Cisco has renamed the Actona product the Wide-area Application Engine (WAE). It is a branch office accelerator for WANs that comes today only with CIFS or NFS, not both, or as a caching appliance with support for HTTP and HTTP/S and video streaming. While the AVS sits in the data center and serves branch offices, only the WAE optimizes the actual WAN connection.

Product pricing hasn't changed with the new packaging, Cisco says.

As to further developments, don't hold your breath. Cisco spokespeople says the AVS may eventually get put into Cisco's Catalyst switch, as a module for the Catalyst's CSS/CSM Content Switch. (Got that?) Likewise, the WAE may eventually become a module in the Cisco Integrated Services Router.At least one user doesn't much care about integration -- or lack of it. Brad Styve, systems analyst at shopping portal Hy-Vee Inc. bought FineGround's WAN optimizer nearly four years ago after comparing it with just one other product, the WAFS software formerly known as Pivia, which is now owned by F5 Networks Inc. (See Swan Labs Picks Up Pivia and F5 Snaps Up Swan Labs.)

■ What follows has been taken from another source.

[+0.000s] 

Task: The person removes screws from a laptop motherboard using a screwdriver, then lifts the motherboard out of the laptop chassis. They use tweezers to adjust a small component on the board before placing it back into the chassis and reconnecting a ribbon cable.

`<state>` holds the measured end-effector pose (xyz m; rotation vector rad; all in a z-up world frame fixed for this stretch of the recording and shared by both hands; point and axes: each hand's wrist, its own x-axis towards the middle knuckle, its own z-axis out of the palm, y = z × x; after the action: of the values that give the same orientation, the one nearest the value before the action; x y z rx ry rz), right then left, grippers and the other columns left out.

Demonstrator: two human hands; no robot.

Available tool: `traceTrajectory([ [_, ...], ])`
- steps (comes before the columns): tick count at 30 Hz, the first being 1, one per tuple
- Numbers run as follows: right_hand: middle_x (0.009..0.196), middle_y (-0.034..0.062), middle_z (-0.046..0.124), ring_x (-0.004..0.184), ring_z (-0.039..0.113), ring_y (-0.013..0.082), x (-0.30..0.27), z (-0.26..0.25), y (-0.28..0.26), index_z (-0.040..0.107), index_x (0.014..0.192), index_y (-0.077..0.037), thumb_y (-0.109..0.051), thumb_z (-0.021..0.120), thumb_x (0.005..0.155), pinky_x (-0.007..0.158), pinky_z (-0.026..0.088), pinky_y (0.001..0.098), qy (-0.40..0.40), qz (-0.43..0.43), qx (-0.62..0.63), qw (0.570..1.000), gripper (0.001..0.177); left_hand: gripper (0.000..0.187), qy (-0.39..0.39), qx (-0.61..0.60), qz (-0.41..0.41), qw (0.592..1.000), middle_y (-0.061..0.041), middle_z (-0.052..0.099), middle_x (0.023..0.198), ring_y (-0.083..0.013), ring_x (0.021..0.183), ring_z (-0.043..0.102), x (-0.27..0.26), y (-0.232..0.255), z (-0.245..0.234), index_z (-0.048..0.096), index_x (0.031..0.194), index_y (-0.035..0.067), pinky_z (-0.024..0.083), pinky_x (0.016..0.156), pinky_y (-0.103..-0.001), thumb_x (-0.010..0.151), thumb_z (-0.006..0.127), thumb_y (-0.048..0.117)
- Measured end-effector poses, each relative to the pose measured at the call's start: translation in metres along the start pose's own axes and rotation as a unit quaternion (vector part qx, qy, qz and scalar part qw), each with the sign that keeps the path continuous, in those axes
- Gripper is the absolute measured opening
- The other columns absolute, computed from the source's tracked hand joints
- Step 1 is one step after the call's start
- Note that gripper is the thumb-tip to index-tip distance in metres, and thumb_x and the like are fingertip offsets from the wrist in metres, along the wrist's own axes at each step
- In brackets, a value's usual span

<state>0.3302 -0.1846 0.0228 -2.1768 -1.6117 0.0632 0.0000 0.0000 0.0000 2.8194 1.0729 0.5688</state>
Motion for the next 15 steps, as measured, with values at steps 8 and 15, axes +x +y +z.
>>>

Styve says internal HTML traffic has been honed down 90 percent thanks to FineGround. He doesn't own the new "Cisco-ized" AVS box, and isn't in a rush to move off the server he bought from FineGround. "It's a great strategic move by Cisco, but FineGround won't change a lot," he maintains. "It hasn't really affected us."

Bottom line? While Cisco joined the bandwagon to WAFS/WAN optimization, it hasn't yet proven the value of combining the two technologies or integrating them with its own product line. Perhaps it's in no hurry to do so, beyond taking steps to manage them under one roof. After all, with customers like Styve, what's the rush?